# trout fishing on Bald Eagle creek



## brown down (Jun 4, 2014)

for the past ten years or so my father and I have been going out to where he grew up. wish it was closer or gas wasn't so damn high or I would be on this stream as much as possible. This stream is loaded with trout, bass both small mouth and large, catfish, and so on. Its a beautiful stream, they do not stock browns or brook trout in this stream they are all native. super colorful and fight like they are twice their size! I lost a monster due to it running up stream and then downstream with the current and pop.. set my drag real loose after that!! I can't even tell you how many trout I lost, caught or released. I will say this I went through about 60 -70 worms in one day and a boat load of rigs. I refuse to eat trout from around here that is grey on the inside! they taste like mud to me, could be from eating these all these years!

My fathers best friend from grade school is our guide, he caught the largest native brown trout I have ever seen. it was 20 ¾ and was so fat that the fish I caught would have been an appetizer for it lol. 

I filleted all of them. we brought 55 home. It was a great trip! we have trout now for the rest of the year

Reactions: Like 3 | EyeCandy! 4 | Way Cool 2


----------



## brown down (Jun 4, 2014)

for size reference thats a 12 inch dinner plate


----------



## Kevin (Jun 4, 2014)

Yummmmmmmy.

Reactions: Agree 1


----------



## Mike1950 (Jun 4, 2014)

NICE fish. Cold water is the key here. warm water trout taste like mud. I grew up fishing in N idaho fishing snow fed streams and rivers. the grandkid gets out of school next week and we are going fishing-Northern Pike Bass and perch first until High water recedes then to the high mt creeks and rivers. makes and ol  young again just thinkin about it. He is 12 and pointed out yesterday that he thought that was old enough to shoot a 22- I agreed- looks like we will bag a bunch of cans and fish this summer...........

Reactions: Like 2


----------



## Foot Patrol (Jun 4, 2014)

Love that part of PA. The Bald Eagle Mountains are some of the prettiest mountain ranges in all of America. I went to college in Williamsport and just loved area.

Reactions: Like 1


----------



## brown down (Jun 5, 2014)

what college did you go to? I would have to agree on how pretty the mountain ranges are and that whole area is as well! tons of bald eagles up there. one year up Pine Creek at bald eagle point one of the look outs up by the Dam, we just missed an eagle come down and grab a wood duck and take it up to the nest. you could see the chicks from about ¼ mile away! I didn't know there was a college in williamsport. only knew of lock haven or penn state! 

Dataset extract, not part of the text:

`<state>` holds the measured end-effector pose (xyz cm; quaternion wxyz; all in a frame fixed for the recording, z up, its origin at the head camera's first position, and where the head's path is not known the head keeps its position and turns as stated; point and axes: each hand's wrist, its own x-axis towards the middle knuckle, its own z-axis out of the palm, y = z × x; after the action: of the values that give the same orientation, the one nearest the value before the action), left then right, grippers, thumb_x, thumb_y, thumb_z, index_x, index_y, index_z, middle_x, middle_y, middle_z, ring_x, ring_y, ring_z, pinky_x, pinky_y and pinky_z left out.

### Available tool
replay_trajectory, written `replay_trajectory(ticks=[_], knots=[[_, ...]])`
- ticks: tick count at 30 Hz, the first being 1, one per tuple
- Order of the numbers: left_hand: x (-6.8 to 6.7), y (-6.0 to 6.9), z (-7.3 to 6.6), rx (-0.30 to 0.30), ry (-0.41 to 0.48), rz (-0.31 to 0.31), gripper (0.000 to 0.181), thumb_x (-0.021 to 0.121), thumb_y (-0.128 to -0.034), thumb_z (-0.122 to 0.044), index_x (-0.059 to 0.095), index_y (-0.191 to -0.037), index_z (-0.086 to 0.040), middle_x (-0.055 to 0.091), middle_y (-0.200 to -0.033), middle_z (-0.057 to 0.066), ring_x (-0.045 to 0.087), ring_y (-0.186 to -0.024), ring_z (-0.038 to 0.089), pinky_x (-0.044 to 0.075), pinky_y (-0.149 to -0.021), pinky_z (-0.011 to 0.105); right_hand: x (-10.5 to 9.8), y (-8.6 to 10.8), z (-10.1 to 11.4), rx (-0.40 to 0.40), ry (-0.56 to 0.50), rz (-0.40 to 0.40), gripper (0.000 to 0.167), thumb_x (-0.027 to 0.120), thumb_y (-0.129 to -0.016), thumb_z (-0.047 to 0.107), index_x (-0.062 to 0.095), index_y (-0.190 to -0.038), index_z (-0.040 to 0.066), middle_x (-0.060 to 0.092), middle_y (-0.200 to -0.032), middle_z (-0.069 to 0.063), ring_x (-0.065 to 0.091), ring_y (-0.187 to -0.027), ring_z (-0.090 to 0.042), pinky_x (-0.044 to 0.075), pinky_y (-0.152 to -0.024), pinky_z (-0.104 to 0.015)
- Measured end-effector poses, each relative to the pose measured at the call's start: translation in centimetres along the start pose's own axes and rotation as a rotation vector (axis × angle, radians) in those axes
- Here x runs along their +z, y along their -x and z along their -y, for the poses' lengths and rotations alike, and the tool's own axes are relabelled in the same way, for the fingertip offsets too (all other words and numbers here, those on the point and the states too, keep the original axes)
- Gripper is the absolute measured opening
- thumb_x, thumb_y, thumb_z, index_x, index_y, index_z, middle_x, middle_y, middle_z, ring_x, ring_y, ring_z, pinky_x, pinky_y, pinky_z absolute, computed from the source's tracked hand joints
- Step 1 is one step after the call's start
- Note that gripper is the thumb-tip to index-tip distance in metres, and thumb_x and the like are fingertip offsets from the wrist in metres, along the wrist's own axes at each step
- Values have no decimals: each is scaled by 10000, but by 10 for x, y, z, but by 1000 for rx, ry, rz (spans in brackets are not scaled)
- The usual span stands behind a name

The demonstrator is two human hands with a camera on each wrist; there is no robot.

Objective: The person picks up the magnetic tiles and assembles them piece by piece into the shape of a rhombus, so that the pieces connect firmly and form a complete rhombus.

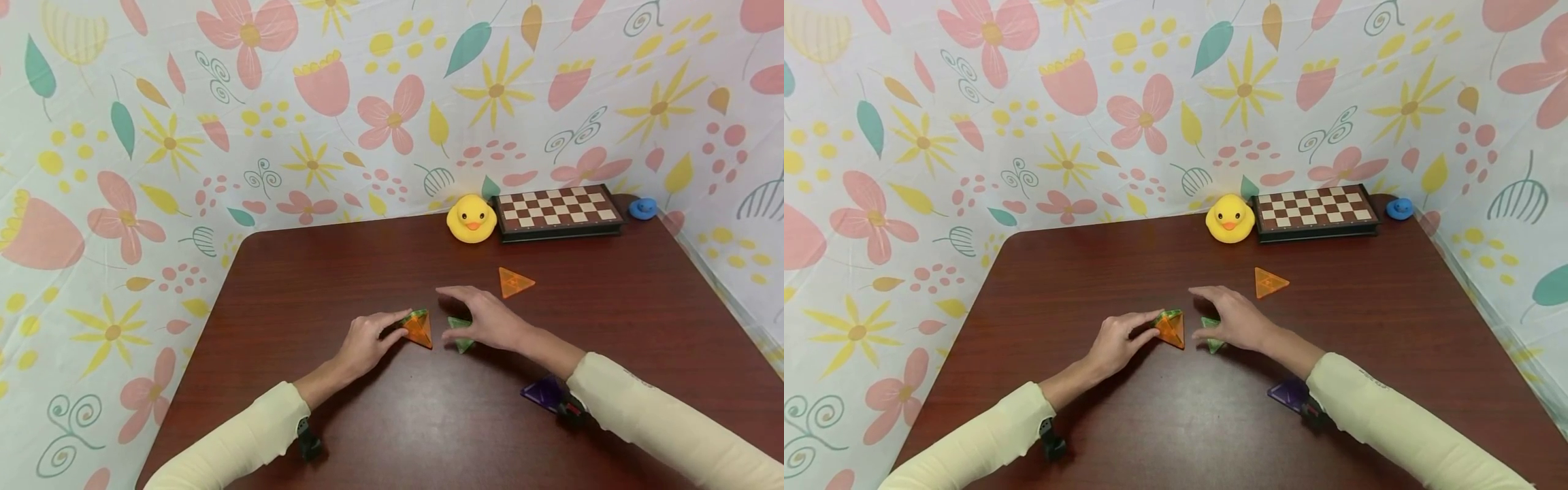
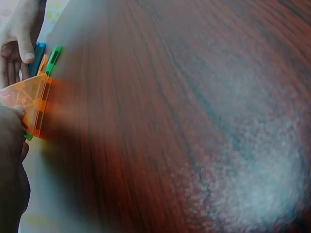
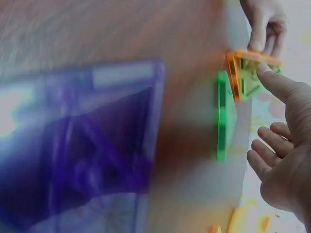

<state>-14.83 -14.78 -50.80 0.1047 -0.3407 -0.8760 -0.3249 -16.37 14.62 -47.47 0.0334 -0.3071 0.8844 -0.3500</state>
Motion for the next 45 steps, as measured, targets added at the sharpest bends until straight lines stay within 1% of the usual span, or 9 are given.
replay_trajectory(ticks=[8, 14, 18, 25, 29, 32, 36, 39, 45], knots=[[-6, -5, -6, 27, 12, -106, 501, 836, -954, -220, 693, -1413, -83, 731, -1335, 26, 697, -1219, 179, 594, -970, 389, -27, 9, -15, 79, 14, -45, 868, 910, -878, 293, 477, -1587, 40, 510, -1576, -209, 492, -1442, -403, 446, -1122, -609], [-13, -11, -21, 42, 14, -191, 655, 862, -929, -207, 594, -1516, -94, 665, -1446, 21, 629, -1322, 202, 553, -1043, 428, -45, 20, -29, 127, 51, -97, 891, 900, -892, 285, 435, -1606, 24, 512, -1563, -226, 555, -1352, -414, 484, -1077, -605], [-14, -17, -36, 55, 60, -210, 742, 877, -911, -171, 533, -1562, -76, 613, -1512, 49, 592, -1367, 217, 532, -1073, 422, -53, 27, -38, 150, 67, -128, 904, 897, -896, 277, 413, -1608, 0, 470, -1590, -257, 514, -1402, -437, 442, -1106, -641], [-2, -22, -60, 88, 101, -209, 789, 899, -886, -169, 518, -1572, -80, 602, -1526, 54, 610, -1339, 204, 548, -1043, 367, -57, 37, -58, 197, 75, -164, 910, 898, -894, 272, 404, -1607, -4, 492, -1553, -284, 562, -1312, -469, 467, -1059, -671], [10, -23, -69, 108, 95, -201, 797, 908, -877, -172, 520, -1566, -74, 603, -1523, 49, 612, -1339, 196, 534, -1061, 356, -56, 41, -68, 228, 72, -186, 888, 903, -889, 255, 423, -1586, -13, 527, -1495, -296, 597, -1211, -452, 495, -1020, -667], [22, -22, -75, 113, 82, -186, 804, 910, -875, -176, 514, -1567, -70, 606, -1520, 51, 670, -1225, 192, 539, -1041, 331, -56, 43, -73, 239, 76, -200, 868, 903, -888, 236, 438, -1573, -22, 533, -1478, -309, 605, -1187, -454, 505, -998, -662], [36, -19, -82, 51, 93, -102, 803, 878, -915, -217, 475, -1601, -108, 580, -1548, 41, 664, -1248, 193, 541, -1031, 319, -56, 43, -78, 248, 83, -206, 845, 899, -889, 208, 450, -1562, -35, 530, -1483, -317, 603, -1192, -465, 508, -984, -655], [46, -15, -87, -22, 88, -14, 796, 838, -954, -264, 436, -1627, -127, 544, -1580, 44, 562, -1402, 184, 507, -1093, 340, -55, 43, -81, 253, 83, -203, 826, 894, -891, 193, 462, -1553, -44, 534, -1481, -312, 585, -1210, -473, 496, -989, -658], [62, -11, -93, -88, 39, 84, 754, 794, -990, -284, 439, -1612, -47, 512, -1602, 82, 517, -1444, 206, 479, -1132, 380, -52, 42, -85, 250, 82, -222, 781, 900, -883, 173, 504, -1513, -65, 570, -1436, -306, 547, -1247, -492, 453, -1019, -681]])
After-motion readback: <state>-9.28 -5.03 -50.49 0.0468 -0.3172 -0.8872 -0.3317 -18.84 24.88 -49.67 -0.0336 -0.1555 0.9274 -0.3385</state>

Mike that is awesome!! my father loves taking his grandsons fishing! what streams do you normally hit? fly fish or spin fishing? cold water is what trout love. you find a mountain stream that feeds into a larger stream when its hot and the streams are low, you'll smash them! what do you normally use for bait when you go? you ever use whats called GANG hooks? best worm rig, its two hooks tied within about 1 ½ inches from each other. makes them swallow the worm and gives you 2 chances to get them. but when you snag bottom you loose 2 hooks not just one. I could tie you a few and put them in our trade for you to try out if you want


----------



## Mike1950 (Jun 5, 2014)

brown down said:


> what college did you go to? I would have to agree on how pretty the mountain ranges are and that whole area is as well! tons of bald eagles up there. one year up Pine Creek at bald eagle point one of the look outs up by the Dam, we just missed an eagle come down and grab a wood duck and take it up to the nest. you could see the chicks from about ¼ mile away! I didn't know there was a college in williamsport. only knew of lock haven or penn state!
> 
> Mike that is awesome!! my father loves taking his grandsons fishing! what streams do you normally hit? fly fish or spin fishing? cold water is what trout love. you find a mountain stream that feeds into a larger stream when its hot and the streams are low, you'll smash them! what do you normally use for bait when you go? you ever use whats called GANG hooks? best worm rig, its two hooks tied within about 1 ½ inches from each other. makes them swallow the worm and gives you 2 chances to get them. but when you snag bottom you loose 2 hooks not just one. I could tie you a few and put them in our trade for you to try out if you want




Been fishing the same water for over 50 years. Multiple streams in boundary county, Id. smith, snow, myrtle Ruby( was not famous before Randy Weaver) meadow, the moyie river and Kootnaei River. Then also the Couer'dlane and St. joe drainages. Sarted fishing the First names when I could barely walk. 
I agree with smaller joining larger water. It works all times of the year though. I used to every year hike down to the Kootenai r. in the winter-feb. You had to cross an old closed metal bridge. The planking had holes in it so you had to watch your step. About a mile down stream, boulder creek came in. Old remnants of ghost down from RR being built and mines. Where the creek came into river there was a big pool.Last time I went there I Only fished an hour- lost the 2 big ones kept 4- 3, 2 -4's and a 6 lb. It was all I wanted to carry back up the hill. Went back to fish about 5 years later but did not have the courage to cross bridge again- it had deteriorated considerably and the 30' drop into ice cold water in the middle of nowhere- well ya get the picture. I think the record rainbow in the Kootenai is 30lb.
I Fly fish but with the kid we bait fish. I want him to get love of woods, water and the sport and then he can decide what level fisherman he wants to be.

Reactions: Like 1


----------



## Foot Patrol (Jun 5, 2014)

Jeff I went to Lycoming college. It was the best 4 years of my life. Are the Hay Stacks part of the Bald Eagle Creek? For those of you that do not know about the Hay Stacks the creek has runs though an area with a lot of limestone. In some areas the limestone sticks out of the water in the shape of small hay stacks. The water is an aqua blue color and is unbelievable to see and swim in.

Scott

Reactions: Like 1


----------



## HomeBody (Jun 6, 2014)

You're lucky to have clean water and clean fish. Cent. IL is so flat the streams and rivers move at a crawl and are all muddy from runoff from farm fields. I wouldn't eat a fish caught here for anything. Gary


----------